Stored items:
------------------------------------------------

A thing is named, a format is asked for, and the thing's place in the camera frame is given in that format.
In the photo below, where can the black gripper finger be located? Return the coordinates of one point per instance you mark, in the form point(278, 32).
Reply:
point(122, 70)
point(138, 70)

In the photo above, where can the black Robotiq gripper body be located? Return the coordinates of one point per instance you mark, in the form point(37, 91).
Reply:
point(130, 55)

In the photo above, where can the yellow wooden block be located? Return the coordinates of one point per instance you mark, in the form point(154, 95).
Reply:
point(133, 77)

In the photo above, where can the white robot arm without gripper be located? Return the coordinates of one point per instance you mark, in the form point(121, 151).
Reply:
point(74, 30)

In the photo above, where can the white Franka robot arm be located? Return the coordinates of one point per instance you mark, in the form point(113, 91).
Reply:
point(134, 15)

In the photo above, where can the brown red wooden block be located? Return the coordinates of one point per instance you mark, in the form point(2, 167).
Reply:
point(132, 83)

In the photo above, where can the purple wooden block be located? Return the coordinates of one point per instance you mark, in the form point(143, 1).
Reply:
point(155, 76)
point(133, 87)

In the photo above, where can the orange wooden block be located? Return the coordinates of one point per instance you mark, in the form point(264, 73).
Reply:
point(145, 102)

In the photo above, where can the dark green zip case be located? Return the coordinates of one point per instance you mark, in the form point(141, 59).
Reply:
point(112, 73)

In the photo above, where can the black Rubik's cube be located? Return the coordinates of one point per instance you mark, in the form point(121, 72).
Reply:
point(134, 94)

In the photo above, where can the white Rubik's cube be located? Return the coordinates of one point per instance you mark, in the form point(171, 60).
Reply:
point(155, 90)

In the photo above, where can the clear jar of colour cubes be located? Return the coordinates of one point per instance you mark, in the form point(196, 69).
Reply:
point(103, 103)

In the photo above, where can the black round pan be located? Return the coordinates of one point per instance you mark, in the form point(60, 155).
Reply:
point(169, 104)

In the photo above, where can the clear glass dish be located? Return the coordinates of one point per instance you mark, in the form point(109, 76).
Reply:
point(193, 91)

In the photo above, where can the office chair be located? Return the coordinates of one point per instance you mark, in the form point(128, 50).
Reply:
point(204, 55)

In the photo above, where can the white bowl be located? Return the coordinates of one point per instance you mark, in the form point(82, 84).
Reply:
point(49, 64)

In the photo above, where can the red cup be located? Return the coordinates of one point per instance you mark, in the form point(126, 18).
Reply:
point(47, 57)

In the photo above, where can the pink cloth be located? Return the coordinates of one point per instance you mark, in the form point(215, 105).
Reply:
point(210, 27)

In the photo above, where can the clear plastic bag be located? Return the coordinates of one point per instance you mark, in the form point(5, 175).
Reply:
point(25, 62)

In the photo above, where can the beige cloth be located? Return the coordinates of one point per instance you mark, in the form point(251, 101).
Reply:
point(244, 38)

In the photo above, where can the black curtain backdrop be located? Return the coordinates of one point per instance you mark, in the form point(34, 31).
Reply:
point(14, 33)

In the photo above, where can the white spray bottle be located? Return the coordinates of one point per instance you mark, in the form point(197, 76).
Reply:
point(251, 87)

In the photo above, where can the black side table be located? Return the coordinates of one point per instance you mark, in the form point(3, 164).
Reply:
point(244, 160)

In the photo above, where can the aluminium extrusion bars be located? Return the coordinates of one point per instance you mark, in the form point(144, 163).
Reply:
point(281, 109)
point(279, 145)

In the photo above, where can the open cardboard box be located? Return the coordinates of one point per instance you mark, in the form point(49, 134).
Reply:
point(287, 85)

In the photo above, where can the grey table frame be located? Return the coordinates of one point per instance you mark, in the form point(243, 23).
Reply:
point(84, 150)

------------------------------------------------

TASK REQUIREMENTS:
Search the entries above for "gripper". Show every line that has it.

REPLY TO THE EXERCISE:
In the photo below, where can the black gripper finger be located? Return the coordinates of one point per instance you mark, in the form point(278, 32).
In the photo above, where can the black Robotiq gripper body be located? Return the coordinates of one point per instance you mark, in the form point(37, 91).
In the photo above, where can the white robot arm without gripper be located? Return the coordinates of one point per instance you mark, in the form point(121, 151).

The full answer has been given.